Needed from the data below: every line from the one with "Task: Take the" up to and including the one with "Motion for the", repeated exactly and with nothing else.

---

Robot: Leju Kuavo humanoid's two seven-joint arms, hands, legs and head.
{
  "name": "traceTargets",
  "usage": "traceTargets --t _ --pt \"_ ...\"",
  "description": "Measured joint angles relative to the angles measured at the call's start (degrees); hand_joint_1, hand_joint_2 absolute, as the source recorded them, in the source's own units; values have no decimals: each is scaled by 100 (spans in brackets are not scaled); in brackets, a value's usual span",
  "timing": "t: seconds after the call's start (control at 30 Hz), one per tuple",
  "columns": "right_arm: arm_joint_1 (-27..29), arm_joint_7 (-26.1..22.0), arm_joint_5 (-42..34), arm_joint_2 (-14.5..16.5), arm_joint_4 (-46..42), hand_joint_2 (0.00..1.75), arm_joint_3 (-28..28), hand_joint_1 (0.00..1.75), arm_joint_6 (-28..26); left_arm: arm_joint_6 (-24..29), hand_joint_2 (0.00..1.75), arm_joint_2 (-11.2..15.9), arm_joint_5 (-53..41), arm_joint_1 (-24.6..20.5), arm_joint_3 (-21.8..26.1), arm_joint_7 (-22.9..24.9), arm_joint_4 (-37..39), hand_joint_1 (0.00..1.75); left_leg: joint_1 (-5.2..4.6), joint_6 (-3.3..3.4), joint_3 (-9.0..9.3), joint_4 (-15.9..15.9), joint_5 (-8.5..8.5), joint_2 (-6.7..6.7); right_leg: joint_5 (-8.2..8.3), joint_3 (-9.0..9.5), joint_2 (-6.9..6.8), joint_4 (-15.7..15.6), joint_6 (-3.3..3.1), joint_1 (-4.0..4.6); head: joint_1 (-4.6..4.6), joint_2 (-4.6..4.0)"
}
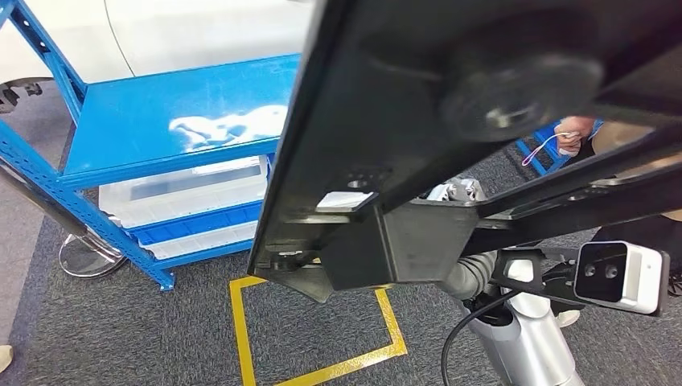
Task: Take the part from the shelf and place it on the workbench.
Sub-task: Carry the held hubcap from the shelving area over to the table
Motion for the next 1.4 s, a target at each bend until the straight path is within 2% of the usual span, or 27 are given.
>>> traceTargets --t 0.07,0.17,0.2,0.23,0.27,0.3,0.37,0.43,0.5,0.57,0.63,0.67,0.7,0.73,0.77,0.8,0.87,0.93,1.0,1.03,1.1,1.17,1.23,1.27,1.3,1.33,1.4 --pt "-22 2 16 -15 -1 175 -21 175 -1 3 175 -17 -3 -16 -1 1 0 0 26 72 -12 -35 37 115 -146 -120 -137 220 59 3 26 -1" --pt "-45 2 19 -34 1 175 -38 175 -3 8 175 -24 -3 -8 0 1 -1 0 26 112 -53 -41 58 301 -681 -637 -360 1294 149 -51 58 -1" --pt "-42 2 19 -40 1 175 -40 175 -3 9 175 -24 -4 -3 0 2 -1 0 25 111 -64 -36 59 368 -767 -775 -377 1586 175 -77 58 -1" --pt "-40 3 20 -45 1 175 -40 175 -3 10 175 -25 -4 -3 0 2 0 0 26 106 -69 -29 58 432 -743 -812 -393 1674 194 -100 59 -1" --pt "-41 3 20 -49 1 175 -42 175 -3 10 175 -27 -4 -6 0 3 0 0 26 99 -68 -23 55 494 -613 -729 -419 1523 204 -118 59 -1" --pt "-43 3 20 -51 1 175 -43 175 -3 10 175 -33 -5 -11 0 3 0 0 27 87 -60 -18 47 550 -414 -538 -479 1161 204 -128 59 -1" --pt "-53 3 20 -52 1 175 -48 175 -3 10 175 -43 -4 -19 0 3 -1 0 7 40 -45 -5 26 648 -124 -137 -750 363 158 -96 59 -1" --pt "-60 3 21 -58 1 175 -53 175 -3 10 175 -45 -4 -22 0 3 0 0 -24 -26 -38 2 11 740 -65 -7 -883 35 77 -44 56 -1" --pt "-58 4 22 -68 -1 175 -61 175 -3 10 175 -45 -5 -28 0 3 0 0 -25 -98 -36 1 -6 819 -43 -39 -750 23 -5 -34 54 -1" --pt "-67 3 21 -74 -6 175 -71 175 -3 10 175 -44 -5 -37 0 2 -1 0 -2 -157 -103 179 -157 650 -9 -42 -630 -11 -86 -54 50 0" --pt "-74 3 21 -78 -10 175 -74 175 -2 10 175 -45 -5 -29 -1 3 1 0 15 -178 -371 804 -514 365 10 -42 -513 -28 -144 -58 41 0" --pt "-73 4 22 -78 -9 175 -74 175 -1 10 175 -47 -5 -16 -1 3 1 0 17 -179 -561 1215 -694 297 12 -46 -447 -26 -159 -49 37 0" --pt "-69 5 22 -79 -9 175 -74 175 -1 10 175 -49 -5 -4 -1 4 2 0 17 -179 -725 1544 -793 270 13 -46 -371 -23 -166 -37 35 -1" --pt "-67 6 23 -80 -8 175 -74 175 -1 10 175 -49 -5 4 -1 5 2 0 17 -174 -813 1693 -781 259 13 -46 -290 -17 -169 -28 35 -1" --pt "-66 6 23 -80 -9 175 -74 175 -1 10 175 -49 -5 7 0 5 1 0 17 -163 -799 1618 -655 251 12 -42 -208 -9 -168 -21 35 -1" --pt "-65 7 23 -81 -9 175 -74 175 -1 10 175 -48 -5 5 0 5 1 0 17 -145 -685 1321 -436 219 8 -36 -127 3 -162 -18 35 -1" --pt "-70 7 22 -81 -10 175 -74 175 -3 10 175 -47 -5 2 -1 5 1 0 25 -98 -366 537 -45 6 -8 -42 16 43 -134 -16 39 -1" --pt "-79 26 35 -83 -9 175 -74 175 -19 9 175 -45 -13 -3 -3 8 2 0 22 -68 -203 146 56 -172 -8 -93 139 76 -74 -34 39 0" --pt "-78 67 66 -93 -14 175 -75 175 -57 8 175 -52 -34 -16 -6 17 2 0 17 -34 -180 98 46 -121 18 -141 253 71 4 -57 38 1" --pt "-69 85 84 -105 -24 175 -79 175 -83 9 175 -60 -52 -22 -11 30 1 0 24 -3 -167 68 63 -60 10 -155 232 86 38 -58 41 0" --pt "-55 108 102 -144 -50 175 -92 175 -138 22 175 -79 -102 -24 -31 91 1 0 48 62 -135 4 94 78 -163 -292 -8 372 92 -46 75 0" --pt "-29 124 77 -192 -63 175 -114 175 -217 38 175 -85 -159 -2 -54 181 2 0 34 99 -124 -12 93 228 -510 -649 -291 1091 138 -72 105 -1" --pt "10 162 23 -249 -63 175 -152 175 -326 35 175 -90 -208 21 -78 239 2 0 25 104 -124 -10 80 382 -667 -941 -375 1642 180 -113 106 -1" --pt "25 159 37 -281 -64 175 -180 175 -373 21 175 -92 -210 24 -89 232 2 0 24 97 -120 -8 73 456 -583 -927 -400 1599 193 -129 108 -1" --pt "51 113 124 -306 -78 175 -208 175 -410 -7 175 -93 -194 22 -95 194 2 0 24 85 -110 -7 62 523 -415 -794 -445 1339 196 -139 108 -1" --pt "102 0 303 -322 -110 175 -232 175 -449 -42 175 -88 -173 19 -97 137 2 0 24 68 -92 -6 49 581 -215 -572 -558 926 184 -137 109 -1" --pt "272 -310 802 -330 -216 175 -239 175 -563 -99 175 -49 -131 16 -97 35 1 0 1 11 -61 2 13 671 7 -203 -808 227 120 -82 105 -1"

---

[ANSWER BOX]
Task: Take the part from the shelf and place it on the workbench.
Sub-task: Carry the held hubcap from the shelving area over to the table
Motion for the next 1.4 s, a target at each bend until the straight path is within 2% of the usual span, or 27 are given.

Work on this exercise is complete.